▸ **Exercise prompt**: Look below for the line containing "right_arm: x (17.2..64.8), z"; from there, print each line exactly up to and including the line containing "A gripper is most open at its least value", and stop.
------
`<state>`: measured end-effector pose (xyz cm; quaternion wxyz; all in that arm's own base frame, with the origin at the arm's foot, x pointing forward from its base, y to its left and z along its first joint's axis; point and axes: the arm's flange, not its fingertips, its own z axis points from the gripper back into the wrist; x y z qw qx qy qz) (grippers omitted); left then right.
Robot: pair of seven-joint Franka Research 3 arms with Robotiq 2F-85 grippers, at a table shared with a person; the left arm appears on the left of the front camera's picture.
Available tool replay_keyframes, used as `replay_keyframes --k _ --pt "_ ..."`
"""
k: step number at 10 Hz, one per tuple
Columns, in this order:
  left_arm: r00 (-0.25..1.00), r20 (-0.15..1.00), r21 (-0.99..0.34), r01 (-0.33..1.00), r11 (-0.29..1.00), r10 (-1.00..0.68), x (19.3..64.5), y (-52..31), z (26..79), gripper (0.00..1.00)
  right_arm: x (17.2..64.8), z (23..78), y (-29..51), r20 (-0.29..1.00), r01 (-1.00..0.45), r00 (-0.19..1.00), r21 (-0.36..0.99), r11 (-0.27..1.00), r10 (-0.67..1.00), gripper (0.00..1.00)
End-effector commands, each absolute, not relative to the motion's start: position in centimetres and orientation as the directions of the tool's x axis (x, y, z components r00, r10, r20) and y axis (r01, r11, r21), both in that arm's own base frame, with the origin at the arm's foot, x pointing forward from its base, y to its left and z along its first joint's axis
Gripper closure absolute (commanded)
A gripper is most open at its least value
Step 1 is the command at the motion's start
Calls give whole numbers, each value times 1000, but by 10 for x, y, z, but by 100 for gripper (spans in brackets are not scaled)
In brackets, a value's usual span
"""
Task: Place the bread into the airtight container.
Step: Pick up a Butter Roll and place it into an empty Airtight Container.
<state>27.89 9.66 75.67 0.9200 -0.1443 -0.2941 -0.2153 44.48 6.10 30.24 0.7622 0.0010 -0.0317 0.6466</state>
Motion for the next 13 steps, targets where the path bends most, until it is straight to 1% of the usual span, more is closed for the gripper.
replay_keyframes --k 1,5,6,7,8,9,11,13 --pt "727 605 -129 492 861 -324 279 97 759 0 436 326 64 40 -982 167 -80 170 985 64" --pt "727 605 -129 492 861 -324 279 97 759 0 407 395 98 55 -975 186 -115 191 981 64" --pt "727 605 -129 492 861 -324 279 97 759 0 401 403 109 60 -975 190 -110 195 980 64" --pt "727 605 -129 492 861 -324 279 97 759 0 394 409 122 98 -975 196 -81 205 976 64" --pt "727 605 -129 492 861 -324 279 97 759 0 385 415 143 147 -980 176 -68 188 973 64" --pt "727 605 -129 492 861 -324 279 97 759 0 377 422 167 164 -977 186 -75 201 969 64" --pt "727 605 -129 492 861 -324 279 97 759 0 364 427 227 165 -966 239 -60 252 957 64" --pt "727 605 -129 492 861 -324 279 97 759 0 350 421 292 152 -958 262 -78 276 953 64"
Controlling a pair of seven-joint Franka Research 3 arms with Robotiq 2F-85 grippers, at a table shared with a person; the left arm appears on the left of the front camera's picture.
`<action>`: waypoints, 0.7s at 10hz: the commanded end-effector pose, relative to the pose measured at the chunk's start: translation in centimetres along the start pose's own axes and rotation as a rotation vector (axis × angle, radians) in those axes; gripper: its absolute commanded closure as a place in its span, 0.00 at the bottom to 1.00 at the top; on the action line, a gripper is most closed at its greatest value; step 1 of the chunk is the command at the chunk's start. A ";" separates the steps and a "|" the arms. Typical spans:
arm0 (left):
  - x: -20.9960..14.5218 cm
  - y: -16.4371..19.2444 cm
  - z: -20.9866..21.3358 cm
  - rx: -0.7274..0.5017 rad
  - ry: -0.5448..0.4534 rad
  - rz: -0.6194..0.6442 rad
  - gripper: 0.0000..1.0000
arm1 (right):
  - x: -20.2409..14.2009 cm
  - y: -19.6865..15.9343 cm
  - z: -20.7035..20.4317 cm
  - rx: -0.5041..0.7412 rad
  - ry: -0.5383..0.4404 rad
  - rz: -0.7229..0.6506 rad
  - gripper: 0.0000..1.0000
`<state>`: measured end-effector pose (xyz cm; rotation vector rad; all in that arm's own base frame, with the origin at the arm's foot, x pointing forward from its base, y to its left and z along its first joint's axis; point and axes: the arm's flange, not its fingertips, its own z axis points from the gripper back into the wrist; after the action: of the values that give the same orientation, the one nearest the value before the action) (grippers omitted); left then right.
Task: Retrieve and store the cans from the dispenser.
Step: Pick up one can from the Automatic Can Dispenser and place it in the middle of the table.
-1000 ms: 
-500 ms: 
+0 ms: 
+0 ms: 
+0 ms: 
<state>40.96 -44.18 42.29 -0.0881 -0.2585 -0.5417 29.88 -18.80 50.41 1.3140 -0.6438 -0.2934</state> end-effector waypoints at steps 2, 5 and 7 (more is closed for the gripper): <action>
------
▸ **Solved problem**:
  right_arm: x (17.2..64.8), z (23..78), y (-29..51), r20 (-0.29..1.00), r01 (-1.00..0.45), r00 (-0.19..1.00), r21 (-0.36..0.99), r11 (-0.27..1.00), r10 (-0.67..1.00), gripper (0.00..1.00)
End-effector commands, each absolute, not relative to the motion's start: position in centimetres and orientation as the directions of the tool's x axis (x, y, z components r00, r10, r20) and y axis (r01, r11, r21), both in that arm's own base frame, with the origin at the arm's foot, x pointing forward from its base, y to its left and z along its first joint's axis
Gripper closure absolute (commanded)
A gripper is most open at its least value

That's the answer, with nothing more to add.